Experiências de quase-morte
A hora da morte não é mais a mesma. Métodos de ressuscitação desenvolvidos em centros de pesquisa ao redor do mundo têm trazido de volta à vida pacientes dados como mortos. Muitos dos “ressuscitados” relatam estranhos fatos. Dizem ter se visto fora do próprio corpo, flutuando. Alguns relatam experiências místicas: túneis que terminam em luzes celestiais intensas e brilhantes, encontros com seres luminosos, uma sensação incrível de paz. Outros contam ter encontrado familiares e amigos mortos.
Para alguns, esses são fenômenos sobrenaturais, porque, segundo a lógica dos vivos, não poderiam ser recordadas por pessoas com atividade cerebral nula. Em outubro foi lançado nos Estados Unidos o “The Big Book of Near-Death Experiences” ( O grande livro das experiências de quase-morte), a segunda obra de P.M Atwater sobre o assunto. Para escrevê-lo, a autora alega ter entrevistado 4 mil pessoas que passaram pela mesma experiência desde 1978.
Experiências de quase-morte são relatadas por aproximadamente 20% das pessoas que foram salvas da morte súbita. Apenas 3% dessas experiências são negativas, independentemente de religião ou do paciente ter ou não provocado a própria morte. Suicidas ressuscitados acompanhados ao longo do tempo têm tendência a reavaliar a própria vida e não tentam se matar novamente. Fiéis de diferentes religiões relatam encontros com divindades de seus próprios credos. A presença é descrita como um “ser de luz” amoroso e acolhedor. Experiências de quase-mortem não se encaixam na descrição do além feita por nenhuma doutrina em particular. Explicar a experiência a partir da religião é difícil, como o é explicá-la a partir da ciência.

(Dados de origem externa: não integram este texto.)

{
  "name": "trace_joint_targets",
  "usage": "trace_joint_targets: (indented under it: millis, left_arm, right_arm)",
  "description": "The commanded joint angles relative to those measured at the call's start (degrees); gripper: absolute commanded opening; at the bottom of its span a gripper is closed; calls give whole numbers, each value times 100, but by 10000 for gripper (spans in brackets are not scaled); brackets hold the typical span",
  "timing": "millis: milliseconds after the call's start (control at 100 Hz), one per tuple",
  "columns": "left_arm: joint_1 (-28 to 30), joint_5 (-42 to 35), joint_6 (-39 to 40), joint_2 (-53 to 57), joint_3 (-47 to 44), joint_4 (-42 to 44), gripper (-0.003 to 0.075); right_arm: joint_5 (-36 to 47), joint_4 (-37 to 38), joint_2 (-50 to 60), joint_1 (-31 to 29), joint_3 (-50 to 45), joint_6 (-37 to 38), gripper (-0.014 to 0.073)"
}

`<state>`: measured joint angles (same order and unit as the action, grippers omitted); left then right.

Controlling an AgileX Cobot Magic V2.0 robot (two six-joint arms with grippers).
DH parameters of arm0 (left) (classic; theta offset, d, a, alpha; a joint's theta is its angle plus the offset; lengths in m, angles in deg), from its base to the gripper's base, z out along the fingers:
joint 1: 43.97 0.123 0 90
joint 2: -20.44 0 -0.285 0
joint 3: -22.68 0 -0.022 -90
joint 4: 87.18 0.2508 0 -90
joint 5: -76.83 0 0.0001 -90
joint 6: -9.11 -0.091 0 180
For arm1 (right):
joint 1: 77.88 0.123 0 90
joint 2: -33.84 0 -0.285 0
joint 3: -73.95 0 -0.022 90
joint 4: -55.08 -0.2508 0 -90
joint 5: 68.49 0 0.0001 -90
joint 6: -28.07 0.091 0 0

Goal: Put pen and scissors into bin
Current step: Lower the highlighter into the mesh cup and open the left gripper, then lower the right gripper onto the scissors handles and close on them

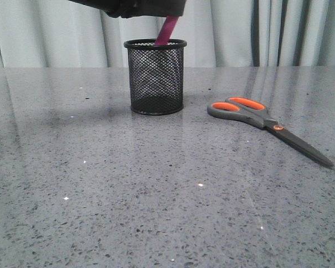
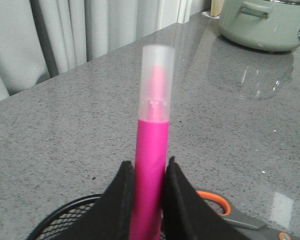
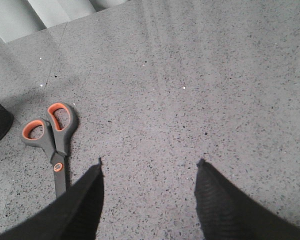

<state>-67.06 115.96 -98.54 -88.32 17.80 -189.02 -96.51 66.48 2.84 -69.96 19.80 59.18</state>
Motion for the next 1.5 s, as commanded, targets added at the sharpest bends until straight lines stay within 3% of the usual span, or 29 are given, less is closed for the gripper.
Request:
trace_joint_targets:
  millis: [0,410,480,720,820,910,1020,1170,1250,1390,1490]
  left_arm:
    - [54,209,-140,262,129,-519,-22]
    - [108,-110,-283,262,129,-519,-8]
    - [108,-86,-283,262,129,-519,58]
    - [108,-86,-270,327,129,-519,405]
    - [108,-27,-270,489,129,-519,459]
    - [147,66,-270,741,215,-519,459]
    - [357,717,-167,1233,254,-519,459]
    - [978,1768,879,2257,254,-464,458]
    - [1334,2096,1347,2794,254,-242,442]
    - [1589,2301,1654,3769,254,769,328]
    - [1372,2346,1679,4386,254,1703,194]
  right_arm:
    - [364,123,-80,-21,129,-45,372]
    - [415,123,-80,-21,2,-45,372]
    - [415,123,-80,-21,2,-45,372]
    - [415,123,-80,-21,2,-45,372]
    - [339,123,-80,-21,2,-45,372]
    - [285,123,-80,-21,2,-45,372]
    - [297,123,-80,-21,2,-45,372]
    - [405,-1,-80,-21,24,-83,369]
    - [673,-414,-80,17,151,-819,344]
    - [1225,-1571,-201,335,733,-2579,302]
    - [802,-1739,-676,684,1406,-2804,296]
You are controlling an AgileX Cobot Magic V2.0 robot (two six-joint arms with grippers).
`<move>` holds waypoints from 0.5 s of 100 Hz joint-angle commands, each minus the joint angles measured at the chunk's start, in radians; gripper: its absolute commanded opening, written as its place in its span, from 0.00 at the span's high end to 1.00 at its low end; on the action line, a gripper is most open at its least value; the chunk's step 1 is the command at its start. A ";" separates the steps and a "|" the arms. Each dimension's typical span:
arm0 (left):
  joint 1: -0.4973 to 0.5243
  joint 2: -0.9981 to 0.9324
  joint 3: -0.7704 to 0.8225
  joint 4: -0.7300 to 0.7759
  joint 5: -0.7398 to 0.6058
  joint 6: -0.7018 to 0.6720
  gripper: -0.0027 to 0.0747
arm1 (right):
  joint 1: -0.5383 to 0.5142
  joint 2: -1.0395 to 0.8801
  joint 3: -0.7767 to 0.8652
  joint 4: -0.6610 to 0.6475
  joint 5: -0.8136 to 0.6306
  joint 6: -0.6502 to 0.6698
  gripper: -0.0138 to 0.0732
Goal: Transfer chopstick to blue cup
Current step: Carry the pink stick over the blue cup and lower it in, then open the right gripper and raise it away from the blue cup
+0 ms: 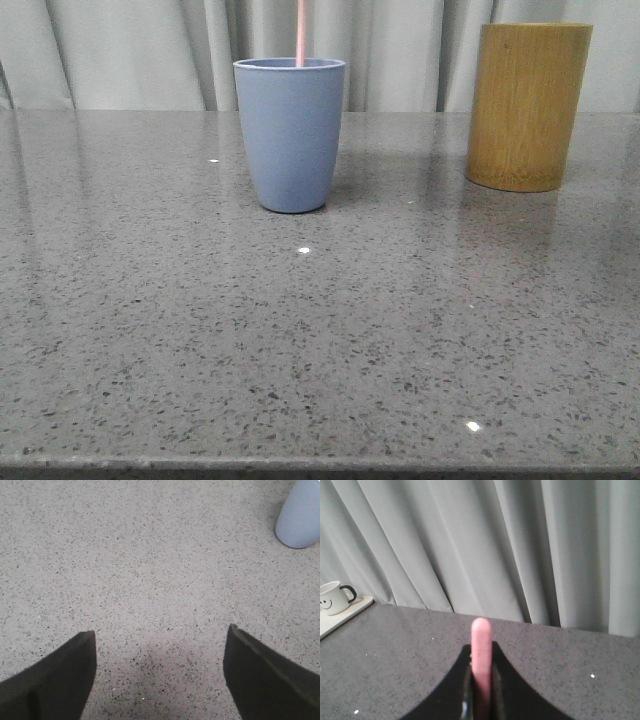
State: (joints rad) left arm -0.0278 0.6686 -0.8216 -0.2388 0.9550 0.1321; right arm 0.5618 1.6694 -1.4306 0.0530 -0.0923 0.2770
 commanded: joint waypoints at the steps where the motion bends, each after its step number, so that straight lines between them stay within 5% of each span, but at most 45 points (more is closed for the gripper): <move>1: 0.004 0.000 -0.025 -0.014 -0.053 0.003 0.30 | -0.001 -0.044 -0.036 0.000 -0.049 -0.002 0.87; 37: 0.004 0.000 -0.025 -0.014 -0.053 0.003 0.30 | -0.001 -0.044 -0.036 0.000 -0.033 0.001 0.43; 50: 0.004 0.000 -0.025 -0.014 -0.053 0.003 0.30 | -0.001 -0.065 -0.036 0.000 -0.011 0.001 0.38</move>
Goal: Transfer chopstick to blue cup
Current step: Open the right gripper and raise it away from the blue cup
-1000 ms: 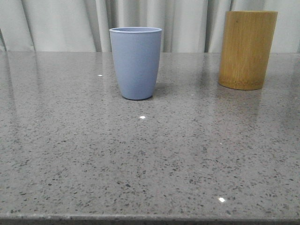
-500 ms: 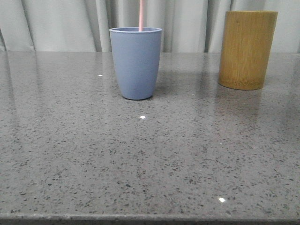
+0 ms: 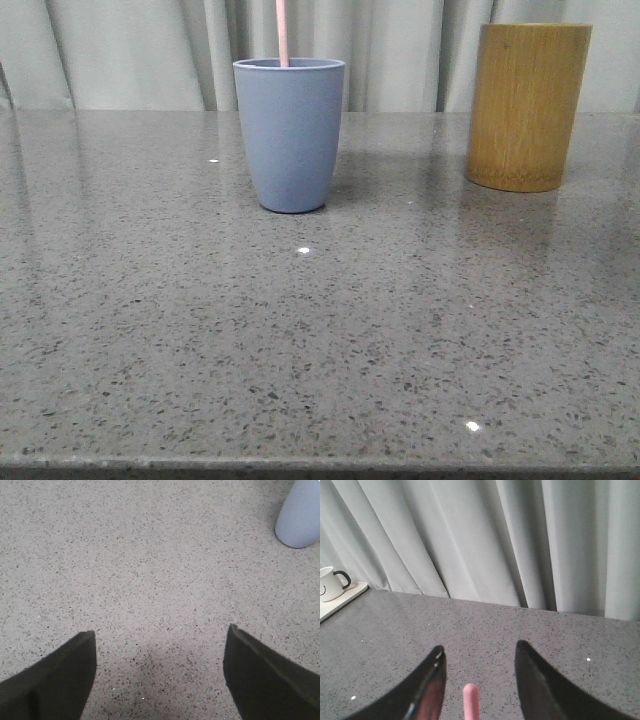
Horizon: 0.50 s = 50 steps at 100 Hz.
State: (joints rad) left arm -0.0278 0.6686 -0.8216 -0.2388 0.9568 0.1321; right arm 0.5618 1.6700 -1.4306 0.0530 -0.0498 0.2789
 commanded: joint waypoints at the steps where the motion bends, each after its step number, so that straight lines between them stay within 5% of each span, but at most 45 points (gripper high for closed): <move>1: 0.004 0.000 -0.025 -0.014 -0.055 0.003 0.30 | -0.002 -0.070 -0.036 0.000 -0.047 -0.001 0.38; 24: 0.004 0.000 -0.025 -0.014 -0.053 0.003 0.30 | -0.011 -0.205 -0.036 -0.114 0.086 -0.045 0.38; 50: 0.004 0.000 -0.025 -0.014 -0.047 0.003 0.30 | -0.082 -0.396 -0.030 -0.281 0.496 -0.053 0.38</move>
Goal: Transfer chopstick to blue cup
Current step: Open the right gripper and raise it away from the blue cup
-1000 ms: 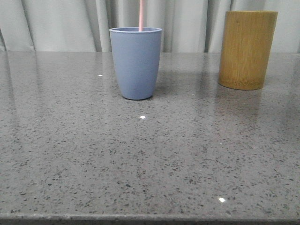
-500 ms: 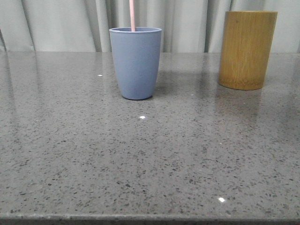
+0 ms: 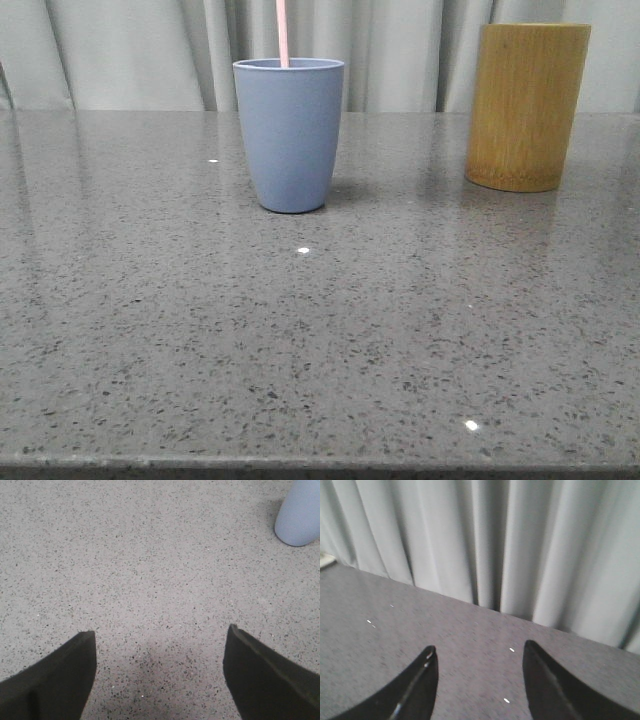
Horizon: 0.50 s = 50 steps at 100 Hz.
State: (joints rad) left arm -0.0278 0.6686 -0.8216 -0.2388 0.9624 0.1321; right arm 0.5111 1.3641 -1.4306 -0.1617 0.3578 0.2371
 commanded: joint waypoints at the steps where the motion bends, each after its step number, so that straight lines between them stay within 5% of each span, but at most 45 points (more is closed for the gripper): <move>1: 0.004 0.000 -0.025 -0.014 -0.053 0.003 0.30 | -0.032 -0.090 -0.028 -0.069 0.099 -0.011 0.38; 50: 0.004 0.000 -0.025 -0.014 -0.053 0.003 0.30 | -0.107 -0.648 0.414 -0.119 0.276 0.023 0.38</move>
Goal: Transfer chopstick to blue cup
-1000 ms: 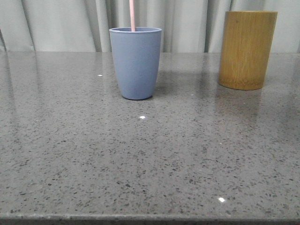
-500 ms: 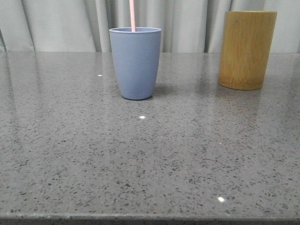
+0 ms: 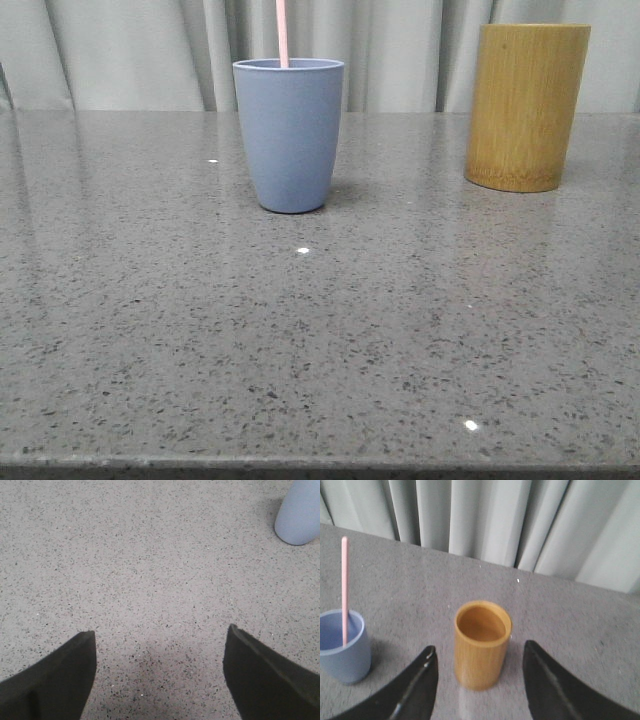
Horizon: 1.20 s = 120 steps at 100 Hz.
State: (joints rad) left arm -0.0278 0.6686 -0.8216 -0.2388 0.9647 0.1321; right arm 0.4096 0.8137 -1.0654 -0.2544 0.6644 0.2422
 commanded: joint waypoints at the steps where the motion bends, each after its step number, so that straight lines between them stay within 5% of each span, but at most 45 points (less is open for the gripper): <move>1: 0.004 0.000 -0.025 -0.014 -0.055 0.003 0.30 | -0.006 -0.106 0.055 -0.026 -0.027 0.019 0.38; 40: 0.004 0.000 -0.025 -0.014 -0.048 0.003 0.30 | -0.006 -0.479 0.329 -0.057 0.055 0.054 0.38; 77: 0.004 0.000 -0.025 -0.014 -0.048 0.003 0.32 | -0.006 -0.511 0.343 -0.075 0.044 0.054 0.42; 105: 0.004 0.000 -0.025 -0.014 -0.048 0.003 0.78 | -0.006 -0.511 0.343 -0.075 0.046 0.054 0.93; 114: 0.004 0.000 -0.025 -0.014 -0.048 0.003 0.98 | -0.006 -0.511 0.343 -0.075 0.047 0.054 0.92; 120: 0.004 0.000 -0.025 -0.014 -0.048 0.003 0.99 | -0.006 -0.511 0.343 -0.075 0.047 0.054 0.92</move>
State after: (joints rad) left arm -0.0278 0.6686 -0.8216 -0.2388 0.9720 0.1321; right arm 0.4096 0.2924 -0.7019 -0.2983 0.7875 0.2950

Na tentativa de explicar o evento, os cientistas se dividem em dois grupos. O primeiro afirma que as experiências são um fenômeno fisiológico que ocorre no cérebro sem oxigênio e sob condições de stress, que seria inundado por substâncias alucinógenas. Isso também explicaria a luz intensa. As imagens vistas seriam a percepção deturpada do cotidiano. O outro grupo sustenta uma teoria baseada apenas no funcionamento cerebral não explicaria todos os elementos de uma experiência quase-morte. Muitos pacientes relatam percepções, pensamentos claros e memórias num momento que o cérebro, desoxigenado, estaria incapacitado de coordenar atividades tão complexas.

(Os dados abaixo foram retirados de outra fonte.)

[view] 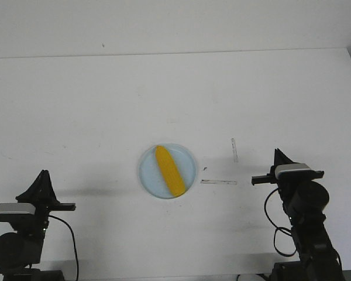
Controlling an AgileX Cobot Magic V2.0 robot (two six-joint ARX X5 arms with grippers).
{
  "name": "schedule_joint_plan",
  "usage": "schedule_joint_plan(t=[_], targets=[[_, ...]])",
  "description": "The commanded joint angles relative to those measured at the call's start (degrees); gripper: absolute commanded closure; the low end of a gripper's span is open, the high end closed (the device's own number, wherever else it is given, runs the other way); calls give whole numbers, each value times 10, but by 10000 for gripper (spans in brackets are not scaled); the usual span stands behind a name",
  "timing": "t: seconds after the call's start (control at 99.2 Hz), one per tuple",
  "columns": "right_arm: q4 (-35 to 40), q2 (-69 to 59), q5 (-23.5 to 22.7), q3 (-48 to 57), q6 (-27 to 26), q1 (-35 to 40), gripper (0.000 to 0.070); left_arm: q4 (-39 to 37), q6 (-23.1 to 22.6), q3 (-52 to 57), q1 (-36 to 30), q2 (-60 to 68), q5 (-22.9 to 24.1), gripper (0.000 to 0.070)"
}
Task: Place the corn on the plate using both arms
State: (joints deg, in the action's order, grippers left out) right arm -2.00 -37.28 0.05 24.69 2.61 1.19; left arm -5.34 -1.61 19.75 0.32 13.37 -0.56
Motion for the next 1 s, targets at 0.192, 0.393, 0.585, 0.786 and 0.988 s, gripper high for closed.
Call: schedule_joint_plan(t=[0.192,0.393,0.585,0.786,0.988], targets=[[75,133,-1,-24,4,-15,685,-6,-5,2,0,-1,0,699],[93,216,-1,-24,4,-15,685,-6,-5,2,0,-1,0,699],[93,267,-1,-24,4,-15,685,-6,-5,2,0,-1,0,699],[78,283,0,-24,4,-15,685,-6,-5,2,0,-1,0,699],[78,283,0,-24,4,-15,685,-6,-5,2,0,-1,0,699]])
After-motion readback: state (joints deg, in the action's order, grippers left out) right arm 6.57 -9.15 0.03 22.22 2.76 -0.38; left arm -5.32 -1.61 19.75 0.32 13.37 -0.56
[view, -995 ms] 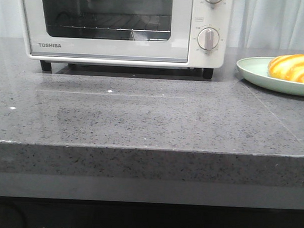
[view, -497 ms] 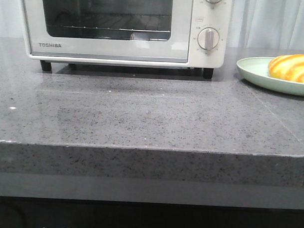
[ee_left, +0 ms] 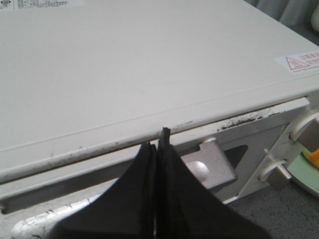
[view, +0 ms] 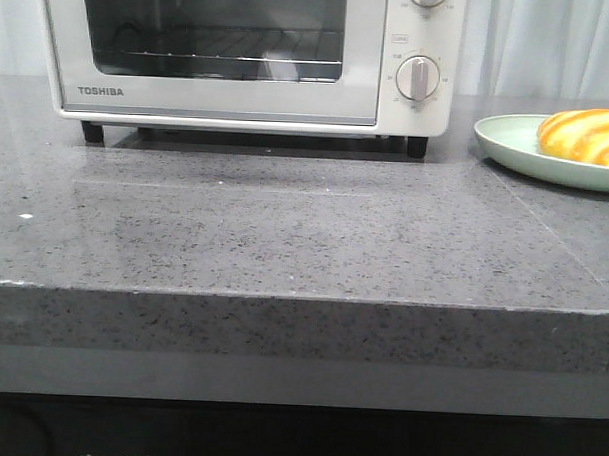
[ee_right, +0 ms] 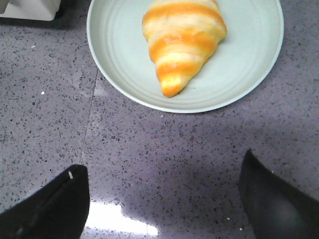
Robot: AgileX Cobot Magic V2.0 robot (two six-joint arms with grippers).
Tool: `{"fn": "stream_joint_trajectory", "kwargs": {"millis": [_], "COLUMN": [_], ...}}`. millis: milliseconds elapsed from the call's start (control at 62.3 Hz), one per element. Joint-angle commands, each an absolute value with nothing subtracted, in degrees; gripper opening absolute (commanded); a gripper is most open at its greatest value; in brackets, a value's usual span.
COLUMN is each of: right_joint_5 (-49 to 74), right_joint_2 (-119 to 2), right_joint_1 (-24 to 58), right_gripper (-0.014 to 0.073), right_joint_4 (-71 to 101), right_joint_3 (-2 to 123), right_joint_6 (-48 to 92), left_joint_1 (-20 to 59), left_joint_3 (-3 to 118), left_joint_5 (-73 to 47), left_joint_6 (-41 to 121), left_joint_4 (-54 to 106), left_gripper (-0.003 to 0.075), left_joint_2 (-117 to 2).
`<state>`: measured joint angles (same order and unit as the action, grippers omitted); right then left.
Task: Put bread in oven
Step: 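Pull the oven door handle down with the left gripper to open it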
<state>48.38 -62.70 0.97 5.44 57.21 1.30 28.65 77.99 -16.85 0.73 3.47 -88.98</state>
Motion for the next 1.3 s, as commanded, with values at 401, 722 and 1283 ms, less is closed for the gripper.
{"fn": "stream_joint_trajectory", "kwargs": {"millis": [401,722,1283], "right_joint_5": [46.2,46.5,45.4], "right_joint_2": [-61.9,-61.9,-65.3], "right_joint_1": [0.8,0.8,0.8], "right_gripper": [0.0620,0.0620,0.0620], "right_joint_4": [5.7,5.7,5.7], "right_joint_3": [59.1,59.1,60.3], "right_joint_6": [1.4,1.4,1.4], "left_joint_1": [29.0,29.0,28.9], "left_joint_3": [78.6,78.6,65.6], "left_joint_5": [-37.7,-46.6,-46.8], "left_joint_6": [0.6,0.6,0.0], "left_joint_4": [6.2,5.9,2.1], "left_gripper": [-0.0017,-0.0017,-0.0018], "left_joint_2": [-81.5,-73.8,-53.6]}}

O assunto tem mobilizado estudiosos nos últimos 30 anos. E parece que a luz no fim do túnel ainda está distante de ter uma explicação aprovada por todas as correntes. Alguns fatos são comuns nos relatos : no início da experiência a dor desaparece, assim como as noções de tempo e espaço e a pessoa é tomada por um sentimento indescritível de paz e serenidade. A seguir vem a sensação de desprendimento do corpo físico e flutuação. Segue-se uma etapa transitória de escuridão, com descrições de viagens muito velozes por um túnel, no fim do qual há uma luz. 10% das pessoas relatam entrar na luz do fim do túnel. Além dela, há ambientes paradisíacos e um limite que, se for ultrapassado, tornaria a morte irreversível. É nesta hora que a pessoa acorda em seu corpo e volta a sentir dor.
Quando as células cerebrais morrem, para onde vão as lembranças? Na visão materialista, as memórias residem nas sinapses cerebrais. Ninguém sabe ao certo por quê alguns se recordam de tantos detalhes enquanto outros apagam trechos inteiros. Muitos recordam vividamente todos os fatos de sua vida. Alguns relatos incluem encontros com os espíritos de parentes, amigos ou desconhecidos mortos. Poucos relatam encontros com conhecidos vivos. Durante a experiência, alguns encontram uma esfera que encerra todo o conhecimento do Universo, na qual o ego desaparece, com a impressão de unificação de todos os seres.
Na minha experiência pessoal, como sobrevivente de uma quase-morte há alguns anos, voltei transformada, agindo de forma mais solidária e mais desprendida de valores materiais. O medo da morte desapareceu. Se por um lado fiquei menos religiosa, por outro passei a ter certeza da existência da vida além da morte e de um Ser de luz que, amorosamente, rege todo o Universo.
Faltam ainda muitos encaixes essenciais para que o quebra-cabeça faça sentido inteiramente. Não há provas da existência da vida além-túmulo, mas os cientistas também não acharam provas de que ela não existe. Para isso, ciência e religião terão que entrar no âmago de sua própria essência, para expandir fronteiras.
Esperemos até que a morte nos encontre. Aí, então, saberemos.